The proposed rule changes identify these nonconforming products as “Audited Product.” According to the Marijuana Enforcement Division’s Proposed Permanent Medical Marijuana Rules, 1 CCR 212-1:

The purpose of this rule is to define requirements for manufacture of Audited Product for administration by: (1) metered dose nasal spray, (2) pressurized metered dose inhaler, (3) vaginal administration, or (4) rectal administration which may raise public health concerns. … The purpose of this rule further recognizes that Alternative Use Product not within an intended use identified in Rule M 1003-1 may raise public health concerns that outweigh its manufacturer or Transfer entirely or that require additional safeguards to protect public health and safety prior to manufacturer or Transfer.

It appears that the safety concerns — and costs involved to make these products safe for public consumption — outweighs the amount of revenue coming in. For patients who rely on these products for very specific health problems, that finding will likely be a disappointment. Hopefully, as more research is performed on the safety and efficacy of these products, a compromise can be reached that will be cost-effective to regulate and produce, while keeping consumers happy and safe.

Growing Forward

Aside from allowing less vertical integration, the reuse of cannabis plant waste, heavy metals testing, and disallowing the production of certain administering cannabis products, there are additional proposed medical and retail rule changes in store for Colorado in 2019. These other changes are largely technicalities that will change little for growers and consumers. As it stands, it remains to be seen if some of these changes will in fact take place.

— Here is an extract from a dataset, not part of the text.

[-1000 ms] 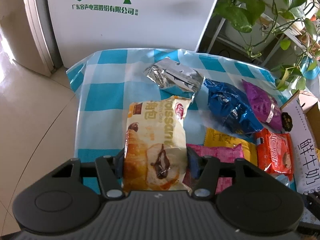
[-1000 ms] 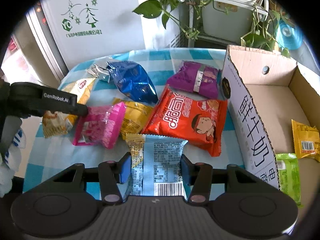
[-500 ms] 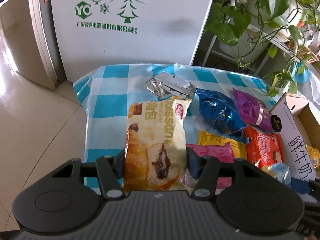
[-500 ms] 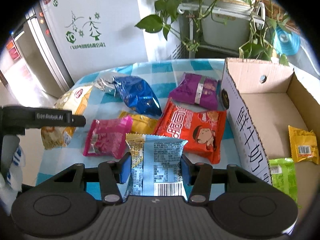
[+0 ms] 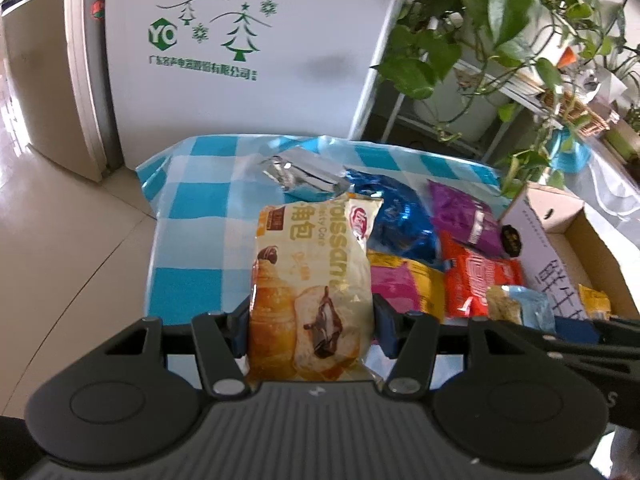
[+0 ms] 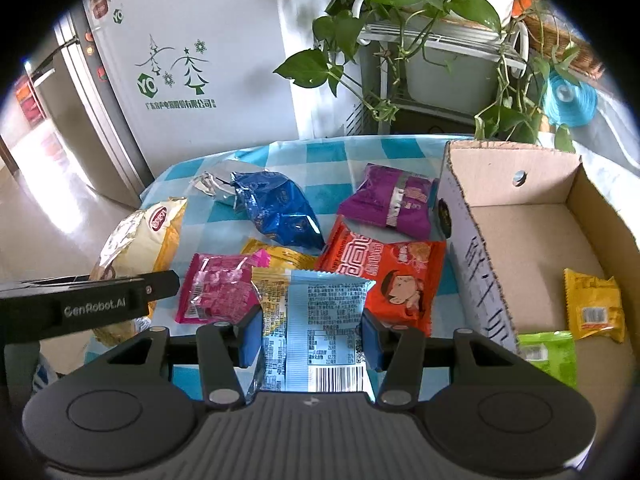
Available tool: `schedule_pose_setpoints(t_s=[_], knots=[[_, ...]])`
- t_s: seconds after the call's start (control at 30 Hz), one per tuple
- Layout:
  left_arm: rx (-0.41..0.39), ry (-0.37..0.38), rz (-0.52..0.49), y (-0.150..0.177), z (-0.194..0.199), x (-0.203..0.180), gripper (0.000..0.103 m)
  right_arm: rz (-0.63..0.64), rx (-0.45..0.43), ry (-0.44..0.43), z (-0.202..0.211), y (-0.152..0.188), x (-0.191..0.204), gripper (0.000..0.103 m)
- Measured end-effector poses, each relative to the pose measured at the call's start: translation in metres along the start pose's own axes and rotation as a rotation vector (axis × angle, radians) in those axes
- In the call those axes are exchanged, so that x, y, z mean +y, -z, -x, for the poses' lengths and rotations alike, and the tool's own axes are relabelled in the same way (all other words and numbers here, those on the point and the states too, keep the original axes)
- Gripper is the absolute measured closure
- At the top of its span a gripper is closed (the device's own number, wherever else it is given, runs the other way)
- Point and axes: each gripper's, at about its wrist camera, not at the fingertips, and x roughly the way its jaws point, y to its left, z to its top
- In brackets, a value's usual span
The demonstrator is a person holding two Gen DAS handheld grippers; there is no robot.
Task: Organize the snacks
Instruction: 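Lift the croissant bag with left tool while right tool carries the light-blue bag toward the box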
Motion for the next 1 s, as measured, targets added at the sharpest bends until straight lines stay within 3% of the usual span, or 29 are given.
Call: schedule_pose_setpoints(t_s=[0.13, 0.4, 0.73, 1.0], knots=[[-0.001, 0.031, 0.010, 0.001, 0.003, -0.007, 0.046, 0.040, 0.006, 0.016, 0.002, -0.004, -0.001, 0.047], [-0.033, 0.024, 0.001, 0.000, 0.005, -0.020, 0.046, 0.089, 0.001, 0.035, 0.011, -0.014, -0.010, 0.047], [-0.086, 0.029, -0.046, -0.003, 0.010, -0.041, 0.046, 0.010, -0.098, 0.043, 0.025, -0.025, -0.029, 0.047], [-0.112, 0.025, -0.056, -0.005, 0.013, -0.048, 0.046, -0.025, -0.126, 0.044, 0.024, -0.034, -0.040, 0.047]])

When and if Colorado’s state licensing authority approves these changes, growers will have to comply, which means big changes for some. If you’re a medical or commercial grower in the Centennial State, it’s in the best interest of cannabis producers, processors and retailers to begin researching and potentially implementing these changes now. Should they pass and your facility or crops are not able to comply, or you’re unable to take advantage of these changes, that means you lose out on profit until compliance is met.